Montag, 1. September 2008

Aldona

Aldona ist genau vor einem Jahr als erste in unser Haus eingezogen. Ich setzte sie auf das Fensterbrett unseres zukünftigen Schlafzimmers, als die Maler ihre Arbeit in dieser Haushälfte beendet hatten. Als die Wände frisch tapeziert und gestrichen, die Zargen lackiert und getrocknet, alle Zimmer im oberen Stock ausgelüftet waren und das Licht im Treppenhaus brannte. Der Malermeister hatte auf meine spezielle Bitte hin als letztes, auf der Malerleiter stehend, die Energiesparlampe in die Fassung an der Decke eingedreht und dann den federleichten Lampenschirm aus gelblichem Reispapier mit schwarzen Fischmotiven an den dafür vorgesehenen und bereits vorhandenen Haken gehängt. Seither hoffen wir, dass die Glühbirne so lange brennt, bis wir die Maler wieder einmal ins Haus bitten müssen. Denn ein normalwüchsiger Mensch ohne ausziehbare und an den Treppenstufenkanten feststellbare Malerleiter kommt nie im Leben an die Stelle, an der die elektrischen Kabel aus der Holzdecke heraushängen.

Aldona ist die größte Pinguindame, die wir besitzen. Sie ist schon etwas älter und trägt immer einen roten Schal um den Hals. Sie kommt vom Heinrich-Heine-Platz in Berlin. Ihr Name lehnt sich an den Namen des Ladens an, in dem ich sie eines trüben Wintermorgens aus dem Regal gefischt und auf das schwarze Band vor der Kasse gestellt hatte.

Aldona lebt in Meldorf seit dem Tag, an dem ich W. in der Ferienwohnung über der Zahnarztpraxis zum ersten Mal besuchte. Damals packte ich in Berlin eines meiner Fahrräder unter den einen Arm und unter den anderen einen unserer Pinguine. Mehr Arme hat der Mensch nicht. In das Haus zog Aldona, wie gesagt, als erste ein. Denn jemand musste dasein. Jemand musste aufpassen. Jemand musste aus dem Fenster gucken. Wir beide waren anderweitig beschäftigt. Und ob die Eulen damals schon in den beiden Ahornbäumen vor dem Haus saßen, weiß ich nicht. Wahrscheinlich ist es nicht. Bestimmt war es ihnen letzten Sommer hier zu unruhig. Vielleicht versuchten sie beim Nachbarn gegenüber tagsüber zu ihrem Schlaf zu kommen. Aber auch dort vergeblich. Denn der erzählte, die Drosseln hätten sie mit penetranten dünnen ziep-Rufen verscheucht. Und auf unserer Seite löste der Reifenmann seine Meisterwerkstatt auf, baute Umwuchtmaschinen, Carport und andere Holzanbauten mit Getöse ab. Dann kamen die Handwerker, sperrten alle Türen und Fenster sperrangelweit auf und trugen alte Holzlatten, alte Tapeten und alte Ziegelsteine aus dem Haus. Beim Housewarming sagte eine Nachbarin "... und dann war plötzlich der Pinguin da". Es hörte sich an nach Aufatmen. Der erste Garant für neues Leben im Haus war unsere schon leicht ergraute ehrwürdige Pinguindame an einem der Fenster im oberen Stock an der Ostseite.

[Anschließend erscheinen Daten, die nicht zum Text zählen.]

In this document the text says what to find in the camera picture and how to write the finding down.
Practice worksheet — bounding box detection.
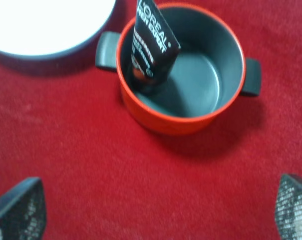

Denn, so erklärte mir W. später, als die Tage schon wieder länger wurden, dass Menschen aus Häusern ausziehen, ist nichts ungewöhnliches hier in der Gegend. Ungewöhnlich ist, dass Menschen in Häuser einziehen. Und Recht hat er. In vielen leeren Häusern, die wir damals betreten hatten und dann doch nicht kaufen wollten, lebt bis heute kein Mensch.

Aldona ist als erste eingezogen. Einen Tag später ist Wolfgang eingezogen. Er hatte an der Hochschule zu tun und schlief eine Woche auf einer aufblasbaren Matratze am Boden. Sie hielt die Luft nicht, so dass er in Wirklichkeit auf dem harten Boden schlief. Ich hatte in Berlin zu tun und kam mit dem Umzugswagen und zog mit den Möbeln ein.